3/30/2015

Power Query OData Calls to TFS

The past few weeks I've been working with Microsoft Excel.

My project consists of creating Power Query calls to an OData service from Team Foundation Server.  That entails writing customer M language queries to connect to the server, specify which table to pull data from, transform the data, expand columns and store either in Power Pivot or an Excel tab.

Since we are pulling from a hierarchy, first we grab the Features, then the User Story and Bugs and finally the Tasks.  Parent, Child, GrandChild relationships.

I first tried to bring in each of the tables to Power Pivot and apply the joins there.  However for one reason or another, the joins are not behaving properly.
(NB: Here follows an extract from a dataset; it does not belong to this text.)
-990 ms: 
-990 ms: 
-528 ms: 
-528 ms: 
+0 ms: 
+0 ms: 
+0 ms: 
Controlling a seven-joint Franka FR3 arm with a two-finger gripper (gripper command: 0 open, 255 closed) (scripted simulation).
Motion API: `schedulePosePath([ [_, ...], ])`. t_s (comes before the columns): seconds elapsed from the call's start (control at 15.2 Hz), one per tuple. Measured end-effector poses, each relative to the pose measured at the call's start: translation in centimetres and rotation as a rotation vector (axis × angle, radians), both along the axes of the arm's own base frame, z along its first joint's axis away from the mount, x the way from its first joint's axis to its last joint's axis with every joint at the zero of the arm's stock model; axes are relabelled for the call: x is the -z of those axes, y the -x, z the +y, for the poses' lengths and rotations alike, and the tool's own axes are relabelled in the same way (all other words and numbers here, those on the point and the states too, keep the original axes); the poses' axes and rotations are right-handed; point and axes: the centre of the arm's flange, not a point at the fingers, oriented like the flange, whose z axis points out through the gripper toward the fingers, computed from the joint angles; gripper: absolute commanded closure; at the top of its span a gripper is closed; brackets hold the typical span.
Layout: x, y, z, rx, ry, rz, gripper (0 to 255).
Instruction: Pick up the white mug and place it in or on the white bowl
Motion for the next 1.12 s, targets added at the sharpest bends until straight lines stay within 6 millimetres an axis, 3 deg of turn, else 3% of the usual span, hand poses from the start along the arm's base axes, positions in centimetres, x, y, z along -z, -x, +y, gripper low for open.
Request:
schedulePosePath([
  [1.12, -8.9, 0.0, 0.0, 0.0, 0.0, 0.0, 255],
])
Next, I tried to call a recursive function to go out and grab all the linked Ids along the hierarchy.  In doing so, it only keeps those records that have Child relationships so by the time the query finishes, the data set is stripped down and many records are missing, those records without matching records in all three tables.

Currently trying another approach, that is to pull each of the three tables separately.  Then apply a recursive function to Left Join the tables.

For the latter two attempts, I've leveraged code found on Chris Webb's BI blog, much appreciated.

https://cwebbbi.wordpress.com/2013/06/22/flattening-a-parentchild-relationship-in-data-explorer/

To write the code, you can use notepad++, which has a plug in for the M language, you can download it here:

http://www.mattmasson.com/2014/11/notepad-language-file-for-the-power-query-formula-language-m/

The goal is to have the Model built so that we can create Pivot Table reports for the client.  They are currently using the TFS Plug-In and assembling the data manually.  Our approach should streamline the process.

I was surprised how versatile Power Query was.  One of the hardest parts of Business Intelligence is the Extract, Transform and Load.  This tool allows people to bring in data from just about anywhere, massage, tweak and transform it and create a model for consumption in the Power BI Suite.  After the initial learning curve, I find it very flexible and easy to use.  It's similar yet different than traditional SSIS, and it's built into Excel, so business users have access to it.

Power Query is a cool product from the Microsoft Stack, built into Excel as a plug in.  I recommend it.